THE 2ND ANNUAL DISABILITY RIGHTS SYMPOSIUM

“One day I would love to live in a non-ableist world where I’m not treated as dis-human and where my disabled body does not cause people to squirm and feel uncomfortable. Where I do not become the object of people’s piercing glares any time I move or go anywhere. Where people don’t feel afraid to talk to me or just ignore me through fear of causing offence (I’m seriously not made of glass!). Trust me, although I have a body, which does not match so called societal norms, it does not mean that I’m unhappy. It also doesn’t mean that because I don’t see my body being ‘healed’ in this life time that I have given up on life. I am also human and have feelings and goals too!!

The words of Dr Paul Chappell, Wits-based activist for the rights of persons with disability. It reflects but one aspect of the experience of differently abled people in South African society. Disability should not be understood as referring to a person’s difference or impairment. Disability rather refers to the life experience of that person, living in a society that is organised in a way that restricts their life choices and opportunities.

The most effective way to ensure society becomes better at supporting the life of individuals of all varieties of ability is for those who are themselves differently abled to become civically empowered. And such power is meaningful only when it has collective agency.

Advertisement

In early 2017, Afrika Tikkun Empowerment Programme and Beit Issie Shapiro started to collaborate with a view to organising advocacy on the rights of persons with disability at a national level. The second annual Disability Rights Symposium South Africa taking place on the 15th of March 2018 is the flagship event in the yearly calendar for organising representation of the rights of persons with disability.

In the first year the Symposium was convened, activists and parents of children with disability from around the country congregated to initiate the kind of partnership that can make effective representation to state-level duty bearers. In 2018, the Symposium will continue the work it began in sharing the advocacy work engaged in over the past year; it will generate dialogue about empowerment methodologies and showcase the usefulness of transformative collaboration and partnerships between children with disabilities and their families and those with influence – including actors in multiple state departments, as well as the disability sector and the social justice sector.
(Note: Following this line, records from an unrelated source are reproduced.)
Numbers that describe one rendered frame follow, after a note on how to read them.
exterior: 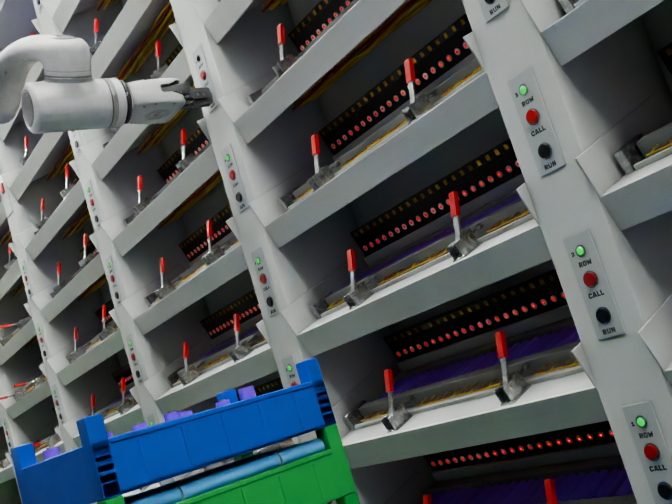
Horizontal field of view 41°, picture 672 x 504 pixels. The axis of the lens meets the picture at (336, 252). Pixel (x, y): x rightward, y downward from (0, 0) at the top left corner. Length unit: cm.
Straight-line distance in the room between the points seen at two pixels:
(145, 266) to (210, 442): 133
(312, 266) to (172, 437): 73
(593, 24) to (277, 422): 55
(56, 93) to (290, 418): 75
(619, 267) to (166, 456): 52
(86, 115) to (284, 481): 79
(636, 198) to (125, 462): 59
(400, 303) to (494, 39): 42
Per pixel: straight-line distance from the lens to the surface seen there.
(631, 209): 103
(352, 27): 135
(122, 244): 222
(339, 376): 160
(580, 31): 105
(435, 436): 134
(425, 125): 123
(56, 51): 156
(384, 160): 131
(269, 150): 166
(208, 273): 182
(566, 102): 106
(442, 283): 125
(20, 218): 297
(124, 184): 232
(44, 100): 155
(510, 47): 111
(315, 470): 104
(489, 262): 117
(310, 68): 144
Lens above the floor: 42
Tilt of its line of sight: 9 degrees up
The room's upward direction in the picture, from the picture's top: 17 degrees counter-clockwise
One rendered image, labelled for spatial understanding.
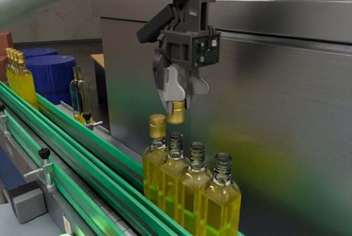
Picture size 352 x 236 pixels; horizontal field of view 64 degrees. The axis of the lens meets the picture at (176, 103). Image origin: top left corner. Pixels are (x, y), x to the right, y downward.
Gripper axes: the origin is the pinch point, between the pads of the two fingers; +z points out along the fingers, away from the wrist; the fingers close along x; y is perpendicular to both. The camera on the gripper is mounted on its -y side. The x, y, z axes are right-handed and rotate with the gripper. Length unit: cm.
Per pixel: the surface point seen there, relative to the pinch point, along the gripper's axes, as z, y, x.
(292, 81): -5.6, 16.0, 12.4
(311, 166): 8.8, 21.7, 12.6
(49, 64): 42, -239, 53
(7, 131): 31, -81, -16
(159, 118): 4.6, -4.7, -0.4
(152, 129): 7.0, -5.6, -1.7
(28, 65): 42, -252, 38
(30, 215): 43, -43, -21
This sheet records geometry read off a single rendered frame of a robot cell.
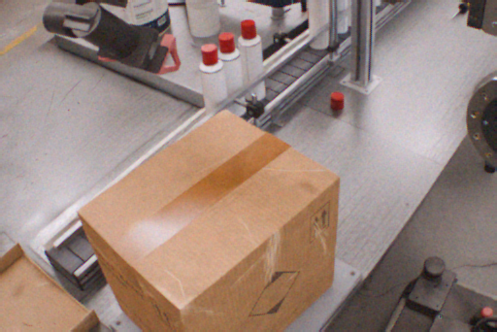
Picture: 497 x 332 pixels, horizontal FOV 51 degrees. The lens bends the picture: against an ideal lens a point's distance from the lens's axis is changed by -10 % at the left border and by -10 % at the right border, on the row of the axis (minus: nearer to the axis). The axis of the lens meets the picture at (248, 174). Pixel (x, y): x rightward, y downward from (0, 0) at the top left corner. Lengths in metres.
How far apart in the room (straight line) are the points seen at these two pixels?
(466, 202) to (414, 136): 1.08
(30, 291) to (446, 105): 1.07
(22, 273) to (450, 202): 1.73
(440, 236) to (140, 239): 1.62
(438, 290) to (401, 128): 0.58
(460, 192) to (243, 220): 1.74
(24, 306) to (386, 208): 0.75
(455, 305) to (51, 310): 1.18
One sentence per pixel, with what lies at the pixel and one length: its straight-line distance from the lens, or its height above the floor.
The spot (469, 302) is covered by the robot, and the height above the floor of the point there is 0.24.
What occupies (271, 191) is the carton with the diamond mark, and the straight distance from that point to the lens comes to 0.79.
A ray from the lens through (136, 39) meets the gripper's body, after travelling 0.90.
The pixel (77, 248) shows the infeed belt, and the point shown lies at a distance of 1.11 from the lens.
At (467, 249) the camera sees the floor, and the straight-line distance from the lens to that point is 2.22.
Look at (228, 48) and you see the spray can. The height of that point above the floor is 1.06.
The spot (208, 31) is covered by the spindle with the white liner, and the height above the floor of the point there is 0.93.
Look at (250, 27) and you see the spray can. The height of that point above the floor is 1.08.
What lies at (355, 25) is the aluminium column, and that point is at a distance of 1.39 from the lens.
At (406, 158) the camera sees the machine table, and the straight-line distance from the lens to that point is 1.28.
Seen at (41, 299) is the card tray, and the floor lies 0.83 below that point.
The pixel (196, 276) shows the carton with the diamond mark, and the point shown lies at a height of 1.12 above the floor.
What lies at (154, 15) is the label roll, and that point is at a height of 0.95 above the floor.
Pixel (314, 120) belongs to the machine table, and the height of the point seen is 0.83.
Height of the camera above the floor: 1.69
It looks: 44 degrees down
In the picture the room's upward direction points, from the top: 6 degrees counter-clockwise
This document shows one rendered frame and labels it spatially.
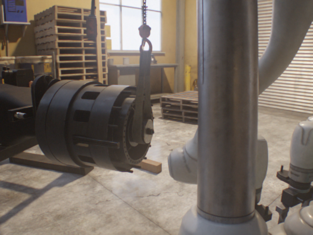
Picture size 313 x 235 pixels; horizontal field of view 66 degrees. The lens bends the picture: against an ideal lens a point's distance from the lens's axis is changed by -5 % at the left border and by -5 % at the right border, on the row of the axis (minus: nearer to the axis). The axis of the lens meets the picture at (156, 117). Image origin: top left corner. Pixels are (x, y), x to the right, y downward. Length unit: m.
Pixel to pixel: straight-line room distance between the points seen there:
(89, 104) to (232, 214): 1.10
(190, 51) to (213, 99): 7.72
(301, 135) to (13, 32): 5.55
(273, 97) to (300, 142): 5.72
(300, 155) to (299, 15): 0.54
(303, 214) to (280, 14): 0.38
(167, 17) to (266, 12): 2.91
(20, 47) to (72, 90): 4.44
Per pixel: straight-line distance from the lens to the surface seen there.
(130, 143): 1.45
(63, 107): 1.46
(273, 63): 0.59
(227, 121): 0.39
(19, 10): 5.71
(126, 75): 6.22
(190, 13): 8.23
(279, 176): 1.07
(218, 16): 0.41
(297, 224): 0.53
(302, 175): 0.99
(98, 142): 1.32
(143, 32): 1.35
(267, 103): 6.72
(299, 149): 0.96
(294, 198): 1.02
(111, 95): 1.37
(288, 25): 0.56
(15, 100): 1.95
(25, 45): 5.92
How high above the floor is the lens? 1.27
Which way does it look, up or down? 13 degrees down
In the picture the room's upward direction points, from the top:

The Symposium will bring together disability rights advocates, with a panel of human rights experts, led by Prof Michael Stein. Prof Michael Stein works with disabled people’s organisations around the world, actively consults with governments on their disability laws and policies, advises a number of UN bodies and national human rights institutions, and has participated in landmark litigation.

The theme for the 2018 Symposium is influenced by Global partnerships, as described in Sustainable Development Goal 17. Accordingly, the symposium will be focussing on the topic – Empowerment through Partnerships: Working together towards the effective implementation of the Convention on the Rights of Persons with Disabilities in South Africa.